Изменить размер шрифта - +

– Наш круг действительно проделывает ритуал открытия пути, он называется еще и открытием врат, – пояснил Джулиан. – Но без книги.

Труф показалось, что он поддразнивает ее, разговаривает с некоторым вызовом.

– И поскольку вот уже полчаса, как я говорю не закрывая рта, позволь объяснить тебе, что открытие пути – это заключительная часть из серии ритуалов, выполняемых в течение почти десяти дней. Ключевым ритуалом является древо жизни, но рассказывать о нем я не буду, поскольку это то же самое, что пересказывать Каббалу. Потребуется много лет. Если ограничить курс сегодняшним вечером, то скажу, что первая часть открытия пути имеется, причем в самых различных вариантах. Она часто публиковалась, поскольку составляет стержень работы Блэкберна. И в том, что мы делаем сейчас, она также занимает центральное место. Девять ритуалов, входящих в нее, называются прокладыванием пути и сами по себе являются отдельной работой. Торн предписывал выполнять ритуал прокладывания пути несколько раз для того, чтобы добиться слаженности действий круга.

Труф поражалась связности и даже логичности объяснения. Если магия и взаправду не является инструментом для разработки и культивирования заблуждений, тогда что это? Для чего вся эта упорядоченность и выведение закономерностей?

– И его‑то у вас и нет, – сказала Труф, пытаясь снова вернуть разговор в то русло, где она чувствовала себя уверенней.

– Когда‑то его и у Торна тоже не было, – энергично возразил Джулиан. – Извини за резкость, но я просто устал выслушивать подобные аргументы от Айрин и Эллиса. Да, у меня нет ритуала открытия пути в том виде, в каком он описан в «Страдающей Венере». Но есть Айрин, она несколько раз участвовала в ритуале еще с Блэкберном, и есть еще… – Он замолчал. – Ну ладно, не стоит больше испытывать твое благородство и тактичность, давай перейдем на что‑нибудь другое. Что происходит в нашем странном доме, на оборотной стороне науки, тебя мало интересует.

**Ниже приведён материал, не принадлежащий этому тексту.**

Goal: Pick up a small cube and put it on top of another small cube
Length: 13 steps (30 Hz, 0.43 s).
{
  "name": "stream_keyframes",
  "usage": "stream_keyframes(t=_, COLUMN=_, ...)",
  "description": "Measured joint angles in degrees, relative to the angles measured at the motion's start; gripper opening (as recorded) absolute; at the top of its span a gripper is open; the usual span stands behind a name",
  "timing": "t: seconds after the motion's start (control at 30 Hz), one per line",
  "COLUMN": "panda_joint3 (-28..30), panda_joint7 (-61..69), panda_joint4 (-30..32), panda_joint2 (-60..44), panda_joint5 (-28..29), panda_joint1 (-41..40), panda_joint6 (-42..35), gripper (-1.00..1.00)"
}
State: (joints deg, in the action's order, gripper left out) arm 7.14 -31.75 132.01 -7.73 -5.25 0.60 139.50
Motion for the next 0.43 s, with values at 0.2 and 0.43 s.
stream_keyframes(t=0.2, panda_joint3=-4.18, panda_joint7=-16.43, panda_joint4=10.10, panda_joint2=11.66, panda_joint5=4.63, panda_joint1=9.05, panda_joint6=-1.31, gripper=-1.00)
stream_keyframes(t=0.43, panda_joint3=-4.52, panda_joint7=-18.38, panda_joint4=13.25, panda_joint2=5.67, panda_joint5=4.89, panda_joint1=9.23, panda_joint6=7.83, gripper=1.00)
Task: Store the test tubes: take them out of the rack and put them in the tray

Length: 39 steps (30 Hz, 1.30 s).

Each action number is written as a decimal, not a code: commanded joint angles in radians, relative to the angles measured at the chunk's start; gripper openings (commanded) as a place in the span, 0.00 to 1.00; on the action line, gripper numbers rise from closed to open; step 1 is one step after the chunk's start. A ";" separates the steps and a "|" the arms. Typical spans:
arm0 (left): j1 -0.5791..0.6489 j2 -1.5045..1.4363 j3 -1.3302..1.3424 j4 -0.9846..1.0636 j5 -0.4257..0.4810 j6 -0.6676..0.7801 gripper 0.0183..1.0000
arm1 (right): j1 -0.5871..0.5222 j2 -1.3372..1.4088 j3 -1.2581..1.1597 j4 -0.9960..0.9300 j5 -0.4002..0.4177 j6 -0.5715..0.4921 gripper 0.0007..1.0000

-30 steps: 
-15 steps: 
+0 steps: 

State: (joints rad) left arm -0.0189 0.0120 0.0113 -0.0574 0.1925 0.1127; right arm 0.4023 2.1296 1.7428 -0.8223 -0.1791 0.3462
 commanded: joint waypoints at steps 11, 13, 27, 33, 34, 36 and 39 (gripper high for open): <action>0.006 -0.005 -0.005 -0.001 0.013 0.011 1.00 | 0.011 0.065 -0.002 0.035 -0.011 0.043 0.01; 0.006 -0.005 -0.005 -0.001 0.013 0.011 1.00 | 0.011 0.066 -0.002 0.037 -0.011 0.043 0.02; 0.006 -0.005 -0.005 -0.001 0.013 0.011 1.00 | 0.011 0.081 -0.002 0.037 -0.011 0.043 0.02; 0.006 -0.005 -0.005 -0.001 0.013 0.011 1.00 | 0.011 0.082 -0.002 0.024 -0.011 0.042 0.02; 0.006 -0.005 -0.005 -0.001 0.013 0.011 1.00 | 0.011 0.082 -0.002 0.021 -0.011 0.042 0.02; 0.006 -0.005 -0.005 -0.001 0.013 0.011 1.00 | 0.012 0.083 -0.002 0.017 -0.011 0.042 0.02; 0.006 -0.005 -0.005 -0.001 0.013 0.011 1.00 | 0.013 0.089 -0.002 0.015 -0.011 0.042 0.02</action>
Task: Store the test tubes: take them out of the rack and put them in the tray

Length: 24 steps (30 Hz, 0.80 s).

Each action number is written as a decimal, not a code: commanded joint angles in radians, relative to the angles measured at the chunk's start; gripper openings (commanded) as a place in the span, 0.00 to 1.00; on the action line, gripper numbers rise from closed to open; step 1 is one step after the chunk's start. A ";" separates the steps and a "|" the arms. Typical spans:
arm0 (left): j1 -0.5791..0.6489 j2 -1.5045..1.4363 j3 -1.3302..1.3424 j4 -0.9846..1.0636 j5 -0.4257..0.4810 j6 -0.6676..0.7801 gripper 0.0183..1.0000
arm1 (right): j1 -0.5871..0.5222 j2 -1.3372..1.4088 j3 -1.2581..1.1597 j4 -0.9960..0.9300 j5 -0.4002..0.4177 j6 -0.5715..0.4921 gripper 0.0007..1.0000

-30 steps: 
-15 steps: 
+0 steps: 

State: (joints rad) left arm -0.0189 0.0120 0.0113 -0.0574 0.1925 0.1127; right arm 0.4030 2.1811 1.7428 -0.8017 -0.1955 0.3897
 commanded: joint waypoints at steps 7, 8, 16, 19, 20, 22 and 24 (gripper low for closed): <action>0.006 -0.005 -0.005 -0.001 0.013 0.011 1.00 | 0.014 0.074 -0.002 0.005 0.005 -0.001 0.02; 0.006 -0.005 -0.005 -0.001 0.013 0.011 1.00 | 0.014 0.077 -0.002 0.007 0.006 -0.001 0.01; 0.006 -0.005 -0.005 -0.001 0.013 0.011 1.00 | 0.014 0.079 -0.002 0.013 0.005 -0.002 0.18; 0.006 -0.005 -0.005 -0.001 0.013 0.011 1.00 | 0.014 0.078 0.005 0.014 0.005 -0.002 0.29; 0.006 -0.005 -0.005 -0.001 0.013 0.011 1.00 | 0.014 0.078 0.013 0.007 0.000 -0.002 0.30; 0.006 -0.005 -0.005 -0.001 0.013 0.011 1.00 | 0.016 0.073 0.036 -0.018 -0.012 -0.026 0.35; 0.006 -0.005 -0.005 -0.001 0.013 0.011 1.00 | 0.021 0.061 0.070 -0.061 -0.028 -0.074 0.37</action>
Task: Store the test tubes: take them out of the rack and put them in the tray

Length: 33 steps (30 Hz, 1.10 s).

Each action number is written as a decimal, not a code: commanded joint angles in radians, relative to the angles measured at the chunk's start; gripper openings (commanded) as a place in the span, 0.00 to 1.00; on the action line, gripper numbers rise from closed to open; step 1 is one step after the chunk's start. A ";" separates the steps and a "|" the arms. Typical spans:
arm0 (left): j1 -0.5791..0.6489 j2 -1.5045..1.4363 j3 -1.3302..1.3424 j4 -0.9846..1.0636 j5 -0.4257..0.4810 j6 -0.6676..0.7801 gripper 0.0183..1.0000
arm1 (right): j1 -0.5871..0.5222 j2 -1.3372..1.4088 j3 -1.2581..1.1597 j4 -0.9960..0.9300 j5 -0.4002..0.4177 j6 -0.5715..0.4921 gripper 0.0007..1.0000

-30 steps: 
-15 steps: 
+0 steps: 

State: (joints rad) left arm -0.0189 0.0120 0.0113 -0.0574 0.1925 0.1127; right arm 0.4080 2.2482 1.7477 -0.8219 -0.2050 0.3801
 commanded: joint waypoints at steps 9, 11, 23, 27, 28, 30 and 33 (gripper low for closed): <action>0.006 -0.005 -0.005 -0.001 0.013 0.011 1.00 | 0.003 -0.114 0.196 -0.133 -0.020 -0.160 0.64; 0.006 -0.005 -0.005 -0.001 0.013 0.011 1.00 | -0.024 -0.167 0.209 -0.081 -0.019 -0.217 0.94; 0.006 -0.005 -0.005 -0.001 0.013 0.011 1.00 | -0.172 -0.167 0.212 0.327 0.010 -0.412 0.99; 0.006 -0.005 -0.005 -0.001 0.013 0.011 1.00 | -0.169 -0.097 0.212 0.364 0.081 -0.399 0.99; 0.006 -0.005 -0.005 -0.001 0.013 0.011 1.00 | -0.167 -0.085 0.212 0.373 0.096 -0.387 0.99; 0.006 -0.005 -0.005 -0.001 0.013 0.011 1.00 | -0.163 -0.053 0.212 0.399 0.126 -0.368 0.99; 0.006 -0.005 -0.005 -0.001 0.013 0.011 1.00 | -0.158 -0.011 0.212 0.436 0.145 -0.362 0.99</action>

Эту фразу Макларена любил повторять Дилан, а Торн в свое время был знаком с профессором. Труф посмотрела на Джулиана и удивилась. Красавец, умница, человек вполне нормальный и к тому же богат. Ей так хотелось расспросить его о связях Торна с Маклареном, а затем сказать ему о…

О Торне и о книге. Признаться, что шедевр века лежит преспокойно у нее в багажнике. Отдать ее, чтобы он не изводил себя воссозданием необходимого ему ритуала. И тогда…

– Как ты думаешь, что шеф‑повар приготовил нам на десерт? – спросила Труф, стряхивая наваждение.

 

 

Десерт поразил воображение Труф. Он состоял из мороженого со свежими фруктами, слегка политых ликером, в маленьких сахарных вазочках.

– Такое произведение кулинарного искусства даже есть не хочется, – улыбнулась Труф.

– Тогда оно просто растает, – возразил Джулиан.

Труф облегченно вздохнула. Джулиан, похоже, не собирался больше говорить ни о Торне Блэкберне, ни об исстрадавшейся Венере. Он снова стал тем же, кем впервые явился перед Труф – богатым и неглупым человеком. Немного, правда, хитроватым, но ему это даже шло.

Официант убрал посуду и принес вино в покрытой капельками росы бутылке. Стоявшее на столе серебряное ведерко с искристым мелким льдом было унесено.

– Ваше шампанское, сэр, – послышался голос официанта. – К сожалению, у нас не нашлось белого grande cuvee урожая восемьдесят второго года, разрешите предложить вам двойное cuvee урожая восемьдесят пятого. Смею надеяться, что вы останетесь им довольны. – Он наклонил голову, ожидая решения Джулиана.

Каким странным кажется мир, где не только произносят такие фразы, но где сам смысл их является крайне существенным. Это мир больших денег и немалых привилегий, в нем все отшлифовано и выверено, здесь любая самая мелкая неточность или шероховатость воспринимается как трагедия.